A GitHub-hosted project offers a curated robots.txt file designed to block known AI crawlers from accessing website content.
The initiative called ai.robots.txt aims to protect online materials from being used to train large language models (LLMs) without permission.
By offering a simple file that lists known AI crawlers configured for blocking, the project invites developers to assert greater control over their data and encourages AI companies to adhere to ethical practices.
The project reflects growing frustration among developers and publishers with the opaque methods AI systems use to collect training data. While it cannot enforce compliance, their curated robots.txt places the spotlight on the ethical responsibilities of AI companies as their technologies reshape the internet.
How the Curated Robots.txt Works
The offered robots.txt file includes an open-source list of user agent names associated with AI crawlers, sourced partly from Dark Visitors, an initiative that tracks bot activity.
Developers are encouraged to contribute updates by submitting pull requests on GitHub, ensuring that the list remains current as new bots emerge. While it relies on voluntary adherence by AI companies, the project provides a much-needed tool for site owners seeking to manage how their content is accessed and used.

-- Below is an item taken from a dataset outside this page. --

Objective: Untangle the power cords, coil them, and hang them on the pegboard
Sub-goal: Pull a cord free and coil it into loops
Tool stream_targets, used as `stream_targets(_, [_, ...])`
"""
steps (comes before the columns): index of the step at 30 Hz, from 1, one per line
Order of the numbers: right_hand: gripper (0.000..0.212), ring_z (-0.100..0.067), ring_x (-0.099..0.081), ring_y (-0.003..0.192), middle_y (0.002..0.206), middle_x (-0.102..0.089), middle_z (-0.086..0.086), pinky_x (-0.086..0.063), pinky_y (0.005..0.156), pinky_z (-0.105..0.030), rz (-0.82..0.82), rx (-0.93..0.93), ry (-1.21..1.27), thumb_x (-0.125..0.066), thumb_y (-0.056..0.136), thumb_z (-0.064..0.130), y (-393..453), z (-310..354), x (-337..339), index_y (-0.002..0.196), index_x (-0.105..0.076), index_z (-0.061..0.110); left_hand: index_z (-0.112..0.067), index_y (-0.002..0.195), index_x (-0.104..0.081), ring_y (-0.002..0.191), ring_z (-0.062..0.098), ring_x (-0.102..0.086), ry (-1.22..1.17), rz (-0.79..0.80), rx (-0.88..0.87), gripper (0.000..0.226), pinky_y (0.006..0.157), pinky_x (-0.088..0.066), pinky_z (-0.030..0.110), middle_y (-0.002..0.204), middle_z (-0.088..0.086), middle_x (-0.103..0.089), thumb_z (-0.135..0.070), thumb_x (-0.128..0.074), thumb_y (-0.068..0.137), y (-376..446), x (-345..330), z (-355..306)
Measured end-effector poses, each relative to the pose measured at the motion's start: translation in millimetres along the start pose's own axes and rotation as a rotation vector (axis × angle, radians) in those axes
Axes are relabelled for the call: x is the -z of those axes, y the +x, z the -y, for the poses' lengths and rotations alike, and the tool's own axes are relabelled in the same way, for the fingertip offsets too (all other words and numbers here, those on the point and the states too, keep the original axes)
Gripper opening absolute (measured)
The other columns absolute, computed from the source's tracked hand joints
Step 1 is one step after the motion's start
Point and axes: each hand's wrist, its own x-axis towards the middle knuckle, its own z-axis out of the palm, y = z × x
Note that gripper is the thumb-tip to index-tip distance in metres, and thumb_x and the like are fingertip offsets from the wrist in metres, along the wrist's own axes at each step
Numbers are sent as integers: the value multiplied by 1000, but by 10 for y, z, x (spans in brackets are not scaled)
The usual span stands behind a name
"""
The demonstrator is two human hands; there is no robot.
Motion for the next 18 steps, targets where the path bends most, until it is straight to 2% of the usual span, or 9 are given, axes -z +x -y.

While the curated robots.txt file provides a valuable tool for developers, its effectiveness is limited by the reliance on voluntary compliance. Many AI crawlers operate outside the ethical boundaries respected by traditional web crawlers like Googlebot.
Advanced techniques such as headless browsing, which enables bots to mimic human behavior, make it harder to identify and block unauthorized access.
Server-side measures, such as IP blocking and customized firewall rules, offer additional protection but are not foolproof.
More and More Crawlers are Harvesting for AI
Microsoft’s Bing crawler reportedly is respecting robots.txt for its search index, as became clear when Reddit started offering its content exclusively to Google and blocking other search engines like Bing and DuckDuckGo. However, this was primarily about crawling pages for search and not training of Large Language Models (LLMs).
As shows the case of Meta, big tech companies are not shying away from using shady tactics to get data for their AI training. The company reportedly has been using unauthorized datasets with pirated books and academic articles.
YouTube creators are affected in a similar way, as show lawsuits filed against the Google-subsidiary and Nvidia, that alledge used videos without permission for AI training.
Perplexity AI: A Case with Compliance Issues
The need for advanced crawling bot blocking became particularly evident last year through incidents involving Perplexity AI. Developer Robb Knight uncovered that Perplexity AI accessed content from his websites, Radweb and MacStories, despite explicit robots.txt directives and server-side blocks configured to return “403 Forbidden” responses.
An analysis of server logs revealed that PerplexityBot used deceptive techniques to bypass the restrictions, such as operating through headless browsers and masking its identity with common user agent strings like Google Chrome on Windows.
These methods allowed it to evade detection while scraping restricted content. Initially, Perplexity AI denied the ability to circumvent these restrictions. However, they later admitted to ethical lapses, stating: “Summarizing restricted content should not have happened.”
MacStories’ Federico Viticci confirmed Knight’s findings, explaining that additional server-level measures had been deployed to block PerplexityBot. However, even these advanced protections were not foolproof, highlighting the difficulty of ensuring compliance with ethical standards in web crawling.
In Perplexity AI’s case, Knight noted that its IP ranges did not match any publicly known company-owned addresses, complicating enforcement efforts further. This highlights the need for more robust tools and regulatory frameworks to address the challenges posed by increasingly sophisticated AI bots.
Perplexity is however not alone in this practice as the mounting numbers of copyright lawsuits against AI developers show. The New York Times is involved in an expensive lawsuit against Microsoft and OpenAI over content theft.
The case is just one example of a larger wave of dissatisfaction among media outlets, which have called for stricter standards to govern AI data collection.